Task item | Please copy every line from the records below that contains the string "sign".
[Input for this task]
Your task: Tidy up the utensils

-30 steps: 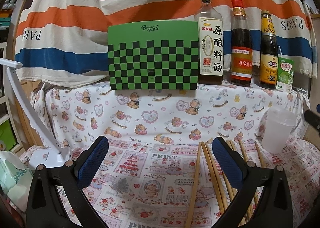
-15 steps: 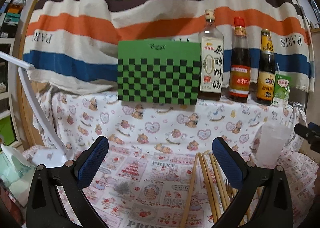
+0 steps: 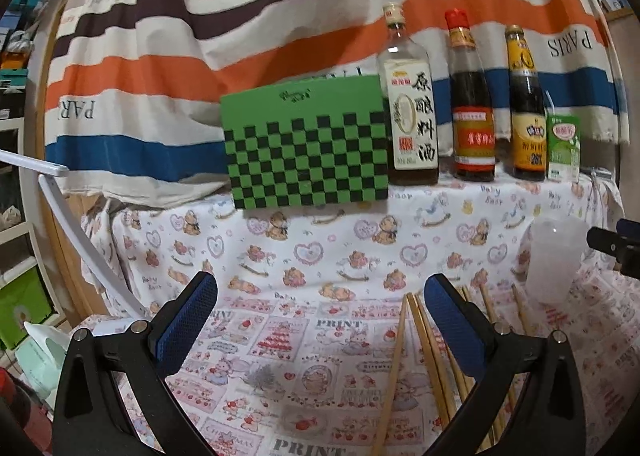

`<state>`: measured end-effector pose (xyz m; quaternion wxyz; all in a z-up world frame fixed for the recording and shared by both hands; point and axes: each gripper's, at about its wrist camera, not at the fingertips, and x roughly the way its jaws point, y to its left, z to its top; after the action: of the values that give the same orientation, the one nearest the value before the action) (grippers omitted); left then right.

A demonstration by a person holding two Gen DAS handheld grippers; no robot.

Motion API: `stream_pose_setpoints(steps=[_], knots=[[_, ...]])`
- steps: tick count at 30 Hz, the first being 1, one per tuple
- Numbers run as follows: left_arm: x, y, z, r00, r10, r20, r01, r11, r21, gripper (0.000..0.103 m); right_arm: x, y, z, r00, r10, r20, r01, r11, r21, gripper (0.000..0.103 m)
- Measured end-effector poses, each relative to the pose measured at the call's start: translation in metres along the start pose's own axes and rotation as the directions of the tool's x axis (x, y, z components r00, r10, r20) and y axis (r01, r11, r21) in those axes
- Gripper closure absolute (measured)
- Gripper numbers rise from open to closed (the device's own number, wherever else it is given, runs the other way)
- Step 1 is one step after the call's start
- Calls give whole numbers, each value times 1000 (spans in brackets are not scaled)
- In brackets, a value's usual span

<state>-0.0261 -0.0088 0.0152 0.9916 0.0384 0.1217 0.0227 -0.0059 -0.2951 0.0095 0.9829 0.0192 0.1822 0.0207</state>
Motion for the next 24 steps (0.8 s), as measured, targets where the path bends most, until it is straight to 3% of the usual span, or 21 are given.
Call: stream_pose_setpoints(steps=[5,9,13,16,17,19,24], knots=[[5,6,2,999,-2,-46,1,1000,-9,0,0,2,6,999,10,-41,-9,1000,17,26],[22,9,-1,984,-58,-168,54,998,-29,16,-1,4,17,988,19,-156,-7,997,79,36],[38,13,-10,957,-115,-266,94,991,-91,27,10,17,-1,956,96,-279,-56,987,149,39],[48,13,-18,944,-92,-316,69,994,-83,37,31,37,-23,919,144,-367,-108,987,117,47],[50,14,-19,940,-92,-328,69,994,-81,37,36,42,-29,908,158,-389,-123,986,115,53],[51,18,-18,935,-100,-341,70,993,-99,37,43,52,-38,882,174,-439,-149,985,92,55],[48,20,-15,931,-128,-342,93,989,-117,37,46,70,-57,863,123,-491,-141,990,1,55]])
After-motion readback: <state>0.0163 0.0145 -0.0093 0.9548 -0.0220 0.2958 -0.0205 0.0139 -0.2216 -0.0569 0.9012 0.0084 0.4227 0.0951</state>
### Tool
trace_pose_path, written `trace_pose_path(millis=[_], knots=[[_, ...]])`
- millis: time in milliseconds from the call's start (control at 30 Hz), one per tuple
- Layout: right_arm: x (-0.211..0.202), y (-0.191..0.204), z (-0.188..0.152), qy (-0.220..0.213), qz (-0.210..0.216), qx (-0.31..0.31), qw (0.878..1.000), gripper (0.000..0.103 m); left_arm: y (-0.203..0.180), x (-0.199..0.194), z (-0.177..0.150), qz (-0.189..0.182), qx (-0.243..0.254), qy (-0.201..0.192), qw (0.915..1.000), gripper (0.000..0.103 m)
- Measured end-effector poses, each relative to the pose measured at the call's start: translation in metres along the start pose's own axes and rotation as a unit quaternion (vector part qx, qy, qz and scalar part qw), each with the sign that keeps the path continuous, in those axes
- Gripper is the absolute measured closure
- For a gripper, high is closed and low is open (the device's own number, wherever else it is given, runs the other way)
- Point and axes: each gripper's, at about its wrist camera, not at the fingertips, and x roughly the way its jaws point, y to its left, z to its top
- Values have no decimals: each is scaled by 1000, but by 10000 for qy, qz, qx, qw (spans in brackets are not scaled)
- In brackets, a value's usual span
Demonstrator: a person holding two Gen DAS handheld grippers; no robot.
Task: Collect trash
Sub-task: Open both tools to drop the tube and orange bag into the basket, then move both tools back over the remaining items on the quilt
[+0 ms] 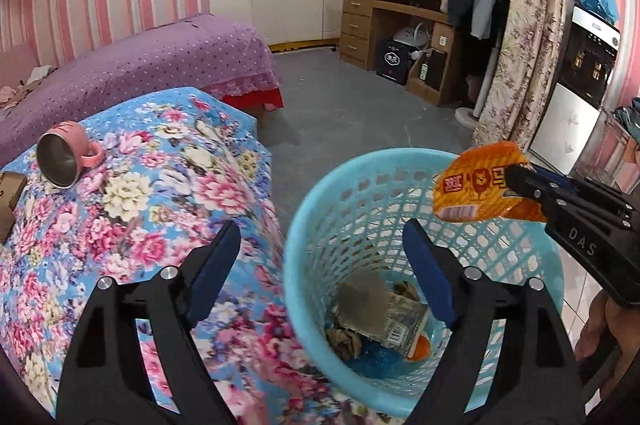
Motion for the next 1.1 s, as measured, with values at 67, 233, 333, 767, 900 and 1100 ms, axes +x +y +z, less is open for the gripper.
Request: trace_pose_path(millis=[67,233,333,767,900,1100], knots=[[0,1,0,-14,-7,1,10000,88,7,-2,1,110,-16,-12,9999,19],[1,7,0,-17,-142,-113,9998,84,31,-8,-1,281,-191,-22,9994,13],[2,11,1,17,-197,-149,9997,46,45,-12,-2,399,-243,-3,9989,13],[-1,60,9,-125,-318,-302,9990,10,138,-62,-12,1124,-426,-138,9926,8],[-1,92,15,-213,-177,-430,9987,8,191,-80,-19,1415,-609,-140,9880,7],[5,156,17,-271,93,-732,9969,6,277,-108,-30,1875,-945,-230,9774,6]])
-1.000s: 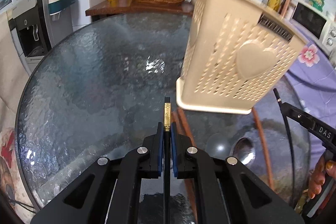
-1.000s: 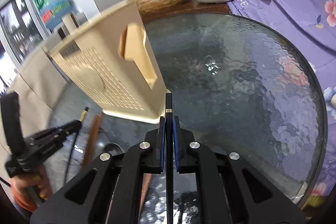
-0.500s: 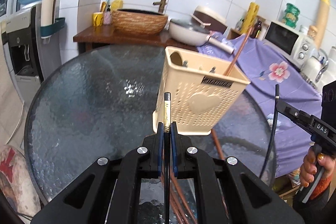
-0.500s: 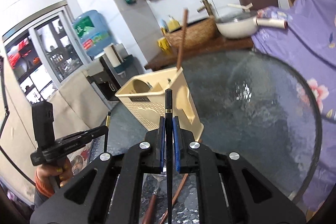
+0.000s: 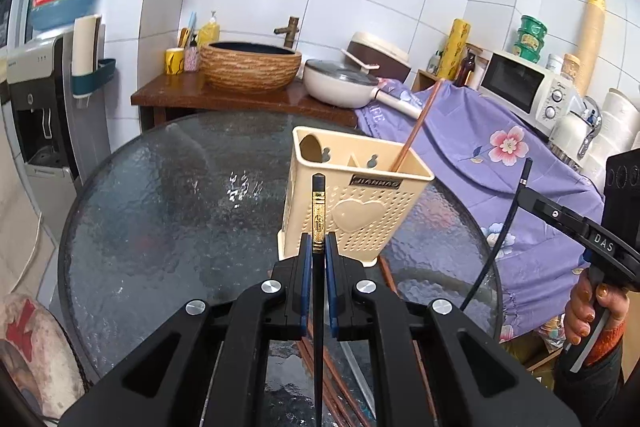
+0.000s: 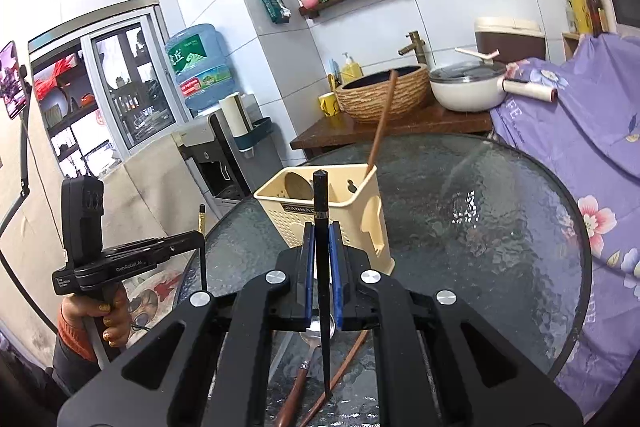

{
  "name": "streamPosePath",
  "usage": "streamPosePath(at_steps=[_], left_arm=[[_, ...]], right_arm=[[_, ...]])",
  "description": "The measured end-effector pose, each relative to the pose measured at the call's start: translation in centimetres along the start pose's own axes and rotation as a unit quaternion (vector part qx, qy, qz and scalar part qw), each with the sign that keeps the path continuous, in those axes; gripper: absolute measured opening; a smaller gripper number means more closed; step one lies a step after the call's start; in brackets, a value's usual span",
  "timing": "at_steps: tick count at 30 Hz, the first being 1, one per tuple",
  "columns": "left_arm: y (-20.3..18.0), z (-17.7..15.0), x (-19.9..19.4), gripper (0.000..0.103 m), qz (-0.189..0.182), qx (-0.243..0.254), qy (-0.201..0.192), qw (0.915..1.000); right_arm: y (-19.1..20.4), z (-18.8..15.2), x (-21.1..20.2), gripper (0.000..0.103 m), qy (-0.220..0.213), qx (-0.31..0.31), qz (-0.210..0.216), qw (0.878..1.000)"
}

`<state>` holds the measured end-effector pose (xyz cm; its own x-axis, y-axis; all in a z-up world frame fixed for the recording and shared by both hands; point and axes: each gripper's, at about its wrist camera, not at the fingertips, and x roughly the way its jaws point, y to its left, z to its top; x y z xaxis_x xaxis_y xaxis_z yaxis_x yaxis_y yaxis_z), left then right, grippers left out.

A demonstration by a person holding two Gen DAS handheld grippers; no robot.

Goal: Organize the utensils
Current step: 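Lift both black chopsticks and lower them into the cream holder with both tools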

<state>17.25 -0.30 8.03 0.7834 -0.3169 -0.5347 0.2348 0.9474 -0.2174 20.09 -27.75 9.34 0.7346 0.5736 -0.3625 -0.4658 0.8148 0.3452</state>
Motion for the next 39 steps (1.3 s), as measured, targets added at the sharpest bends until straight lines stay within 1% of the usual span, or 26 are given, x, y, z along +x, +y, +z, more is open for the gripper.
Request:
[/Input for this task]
Response area |
- Measured end-effector poses, each relative to the pose measured at the call's start: translation in metres along the start pose's own axes and rotation as a unit quaternion (vector part qx, qy, qz and scalar part qw), each with the sign that keeps the path continuous, in those axes
  "description": "The measured end-effector pose, each relative to the pose measured at the call's start: translation in centimetres along the start pose's own axes and rotation as a unit quaternion (vector part qx, qy, qz and scalar part qw), each with the sign that keeps the path continuous, in those axes; gripper: absolute measured opening; a smaller gripper number means more closed; step one lies a step after the call's start; in brackets, a value's usual span",

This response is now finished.